Buna itiraz olarak, halk iktidarının yeni yatırımlar için hazine kaynaklarını kullanmak zorunda kalacağı ileri sürülebilir. Ve buna örnek olarak da çeşitli halk iktidarlarında (Vietnam, Nikaragua) ortaya çıkan yüksek enflasyon oranları gösterilebilir.
Evet, Vietnam, Nikaragua gibi kimi halk iktidarlarında %1000'lere varan enflasyon ortaya çıkmıştır. Ancak bunun temelinde bu ülkelerde uygulanan ekonomi-politikaların SSCB'nin varlık koşullarına ve COMECON ülkelerinin bütünsel ekonomisine göre ayarlanması yatmaktadır. Kendileri büyük bir ekonomik darboğaz içinde olan bu ülkelerin dağıtılmışlığı koşullarında, yapılmış tüm planların çökmesi kaçınılmazdır ve öyle de oldu.
Oysa yukarda ortaya koyduğumuz ekonomi-politika, bir ülke ekonomisinin bütün olarak planlanması ve düzenlenmesiyle ilgilidir ve her koşulda kendi öz kaynaklarına dayanır. Bu kaynaklar dışında ortaya çıkabilecek ya da var olabilen dış kaynaklar (eşitliğe dayalı, ürün değişimini esas alan ticari ilişkiler), bu ekonomi-politikanın planlama dışı kaynakları olarak belirlenmiştir.
Öte yandan, beş yıllık kalkınma planları, statik değil dinamik ölçekte ele alınacağından, merkezi planlamanın revizyonist bozulmaları da ortaya çıkmayacaktır.

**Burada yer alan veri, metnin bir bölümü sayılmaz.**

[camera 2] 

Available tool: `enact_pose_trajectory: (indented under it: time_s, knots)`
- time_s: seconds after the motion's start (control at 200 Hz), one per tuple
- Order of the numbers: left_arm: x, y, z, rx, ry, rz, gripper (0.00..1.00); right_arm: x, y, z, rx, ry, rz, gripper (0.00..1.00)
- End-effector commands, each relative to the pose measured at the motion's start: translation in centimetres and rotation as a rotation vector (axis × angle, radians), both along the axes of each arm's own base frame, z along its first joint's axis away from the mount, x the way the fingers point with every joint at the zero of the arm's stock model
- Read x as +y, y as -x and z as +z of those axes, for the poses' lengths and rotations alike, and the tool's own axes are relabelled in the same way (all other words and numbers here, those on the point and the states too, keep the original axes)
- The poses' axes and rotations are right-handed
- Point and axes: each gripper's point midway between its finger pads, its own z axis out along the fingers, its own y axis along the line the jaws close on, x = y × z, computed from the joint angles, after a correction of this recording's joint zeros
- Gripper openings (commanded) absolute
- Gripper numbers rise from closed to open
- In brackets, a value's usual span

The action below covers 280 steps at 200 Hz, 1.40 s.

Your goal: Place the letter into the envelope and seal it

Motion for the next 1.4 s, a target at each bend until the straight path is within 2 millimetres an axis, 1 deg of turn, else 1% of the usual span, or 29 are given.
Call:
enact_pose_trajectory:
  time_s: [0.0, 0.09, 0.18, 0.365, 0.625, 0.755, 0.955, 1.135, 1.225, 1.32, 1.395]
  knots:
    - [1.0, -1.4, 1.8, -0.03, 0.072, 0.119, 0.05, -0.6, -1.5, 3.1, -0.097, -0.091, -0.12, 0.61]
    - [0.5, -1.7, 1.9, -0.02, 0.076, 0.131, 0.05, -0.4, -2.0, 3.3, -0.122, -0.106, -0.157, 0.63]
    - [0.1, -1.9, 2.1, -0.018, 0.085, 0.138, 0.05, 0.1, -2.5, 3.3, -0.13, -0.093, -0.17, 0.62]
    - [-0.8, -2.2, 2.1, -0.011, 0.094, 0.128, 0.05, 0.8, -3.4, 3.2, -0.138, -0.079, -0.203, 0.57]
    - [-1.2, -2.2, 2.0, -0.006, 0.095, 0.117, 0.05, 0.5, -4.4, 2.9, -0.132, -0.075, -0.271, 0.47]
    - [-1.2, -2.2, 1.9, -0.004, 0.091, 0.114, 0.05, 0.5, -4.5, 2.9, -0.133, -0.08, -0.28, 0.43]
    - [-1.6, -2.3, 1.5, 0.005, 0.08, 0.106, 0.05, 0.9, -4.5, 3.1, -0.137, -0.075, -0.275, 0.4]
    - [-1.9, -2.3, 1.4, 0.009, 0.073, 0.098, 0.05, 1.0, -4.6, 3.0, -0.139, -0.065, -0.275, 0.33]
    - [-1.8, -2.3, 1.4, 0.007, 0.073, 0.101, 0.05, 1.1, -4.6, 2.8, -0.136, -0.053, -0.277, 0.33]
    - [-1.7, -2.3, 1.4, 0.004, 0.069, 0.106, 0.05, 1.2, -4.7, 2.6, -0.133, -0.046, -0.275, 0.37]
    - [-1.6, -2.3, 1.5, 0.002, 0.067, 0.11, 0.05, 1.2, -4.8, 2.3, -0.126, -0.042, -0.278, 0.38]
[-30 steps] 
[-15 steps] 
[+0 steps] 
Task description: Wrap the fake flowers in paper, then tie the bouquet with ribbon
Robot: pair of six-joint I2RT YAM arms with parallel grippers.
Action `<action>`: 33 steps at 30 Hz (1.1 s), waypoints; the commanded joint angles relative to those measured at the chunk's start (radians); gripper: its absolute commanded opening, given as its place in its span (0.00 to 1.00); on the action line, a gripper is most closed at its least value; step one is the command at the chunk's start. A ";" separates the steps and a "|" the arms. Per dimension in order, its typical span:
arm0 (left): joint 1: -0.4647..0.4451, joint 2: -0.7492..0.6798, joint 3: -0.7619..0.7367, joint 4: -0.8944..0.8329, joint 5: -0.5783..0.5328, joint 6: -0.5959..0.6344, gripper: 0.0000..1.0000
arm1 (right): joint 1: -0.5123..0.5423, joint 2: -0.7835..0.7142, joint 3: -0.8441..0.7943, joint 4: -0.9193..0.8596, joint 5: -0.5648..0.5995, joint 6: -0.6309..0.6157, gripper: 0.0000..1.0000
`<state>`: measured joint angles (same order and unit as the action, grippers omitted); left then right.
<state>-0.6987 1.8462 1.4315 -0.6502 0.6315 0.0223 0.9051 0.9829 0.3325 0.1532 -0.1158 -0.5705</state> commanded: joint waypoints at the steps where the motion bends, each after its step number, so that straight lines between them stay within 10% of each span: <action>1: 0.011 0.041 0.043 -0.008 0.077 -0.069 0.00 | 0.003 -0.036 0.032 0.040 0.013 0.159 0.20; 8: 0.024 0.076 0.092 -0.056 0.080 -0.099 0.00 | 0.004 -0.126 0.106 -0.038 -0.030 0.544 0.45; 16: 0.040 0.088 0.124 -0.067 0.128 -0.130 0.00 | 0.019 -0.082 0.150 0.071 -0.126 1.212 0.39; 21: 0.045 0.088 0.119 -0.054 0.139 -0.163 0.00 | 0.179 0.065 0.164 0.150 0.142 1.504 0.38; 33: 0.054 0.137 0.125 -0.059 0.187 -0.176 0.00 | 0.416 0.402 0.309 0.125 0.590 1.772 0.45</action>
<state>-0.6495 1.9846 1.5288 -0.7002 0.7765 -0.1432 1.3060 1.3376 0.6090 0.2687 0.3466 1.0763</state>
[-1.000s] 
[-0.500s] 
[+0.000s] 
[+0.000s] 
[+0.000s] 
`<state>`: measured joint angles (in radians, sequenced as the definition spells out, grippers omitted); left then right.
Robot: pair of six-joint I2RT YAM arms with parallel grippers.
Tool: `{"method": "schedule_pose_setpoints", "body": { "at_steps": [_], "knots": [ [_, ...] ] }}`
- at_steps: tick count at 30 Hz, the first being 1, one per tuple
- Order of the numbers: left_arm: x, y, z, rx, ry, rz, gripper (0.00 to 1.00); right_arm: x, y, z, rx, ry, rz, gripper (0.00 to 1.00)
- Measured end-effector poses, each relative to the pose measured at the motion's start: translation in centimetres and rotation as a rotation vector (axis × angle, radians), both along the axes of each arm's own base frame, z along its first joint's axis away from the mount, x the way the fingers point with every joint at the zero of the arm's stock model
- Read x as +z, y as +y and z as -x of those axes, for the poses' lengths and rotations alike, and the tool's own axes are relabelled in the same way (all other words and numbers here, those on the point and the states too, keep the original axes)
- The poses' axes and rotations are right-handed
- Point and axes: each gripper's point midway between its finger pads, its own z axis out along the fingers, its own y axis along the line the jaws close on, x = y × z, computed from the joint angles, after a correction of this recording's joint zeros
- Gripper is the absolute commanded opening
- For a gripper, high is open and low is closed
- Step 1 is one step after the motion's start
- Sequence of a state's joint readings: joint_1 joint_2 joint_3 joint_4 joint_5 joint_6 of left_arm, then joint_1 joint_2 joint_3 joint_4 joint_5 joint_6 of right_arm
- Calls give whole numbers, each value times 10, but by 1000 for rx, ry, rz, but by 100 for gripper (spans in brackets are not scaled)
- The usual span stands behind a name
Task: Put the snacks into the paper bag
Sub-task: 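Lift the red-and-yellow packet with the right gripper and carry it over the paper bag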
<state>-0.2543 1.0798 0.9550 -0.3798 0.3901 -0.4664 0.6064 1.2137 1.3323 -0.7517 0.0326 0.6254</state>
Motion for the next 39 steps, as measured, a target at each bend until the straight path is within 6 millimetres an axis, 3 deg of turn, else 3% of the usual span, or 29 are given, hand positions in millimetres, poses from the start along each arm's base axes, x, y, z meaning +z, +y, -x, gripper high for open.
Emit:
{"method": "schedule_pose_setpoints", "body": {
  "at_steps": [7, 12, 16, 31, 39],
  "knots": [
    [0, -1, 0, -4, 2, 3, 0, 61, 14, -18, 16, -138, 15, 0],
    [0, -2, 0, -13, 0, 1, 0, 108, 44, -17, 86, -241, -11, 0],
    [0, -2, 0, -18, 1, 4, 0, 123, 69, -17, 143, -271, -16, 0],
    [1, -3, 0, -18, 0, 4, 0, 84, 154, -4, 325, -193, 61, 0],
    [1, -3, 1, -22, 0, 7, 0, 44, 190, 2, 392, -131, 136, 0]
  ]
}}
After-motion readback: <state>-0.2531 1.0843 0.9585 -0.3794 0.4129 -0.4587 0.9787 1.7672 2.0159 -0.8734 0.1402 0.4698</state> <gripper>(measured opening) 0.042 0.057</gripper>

Bu nedenle yeni yatırımların plan dahilinde gerçekleşmesi, hiçbir biçimde enflasyonist etki yaratmayacaktır.
Sözün özü, demokratik halk devrimi ile kurulacak halk iktidarında, gerçek ve emperyalizmden bağımsız bir sanayileşme ve ileri bir tarımsal ekonomi yaratılarak, halkın yaşam koşullarının sürekli yükseltilmesi söz konusu olacaktır. Böyle bir ekonomik gelişmenin sağlanabilmesi için ülkemizde gerekli maddi ve emek-gücü temeli mevcuttur.
Dipnotlar
[1*] Bir ülkenin ekonomik kalkınmasında nüfus artışının gözönünde bulundurulması ve bunu aşan oranda bir büyümenin sağlanması, ülkemizde oligarşinin "nüfus planlaması" konusundaki kampanyasının amacını da ortaya çıkarır. Vehbi Koç başta olmak üzere, Leyla Alaton vb. işbirlikçi burjuvazinin temsilcilerinin "nüfus planlaması"nı hemen her şeyin önüne koymaları ve ülkemizdeki nüfus artış oranını ekonomik sorunların temeline yerleştirmeleri devlete tümüyle egemen olmalarıyla başlamıştır. Artan nüfusun salt beslenme sorunu bile, oligarşinin kendi devleti aracılığıyla "kâr getirmeyen gereksiz masraf" olarak görüldüğünden bu konuyu sürekli gündemde tutmaktadırlar.
[2*] THKC/HDÖ: Demokratik Halk Devrimi Programı
[3*] Bu konudaki veriler "devlet sırrı" gibi saklandığından hesaplamalar, yıllık ödemeler dengesi bilançoları üzerinden bazı oranlamalarla elde edilmiştir.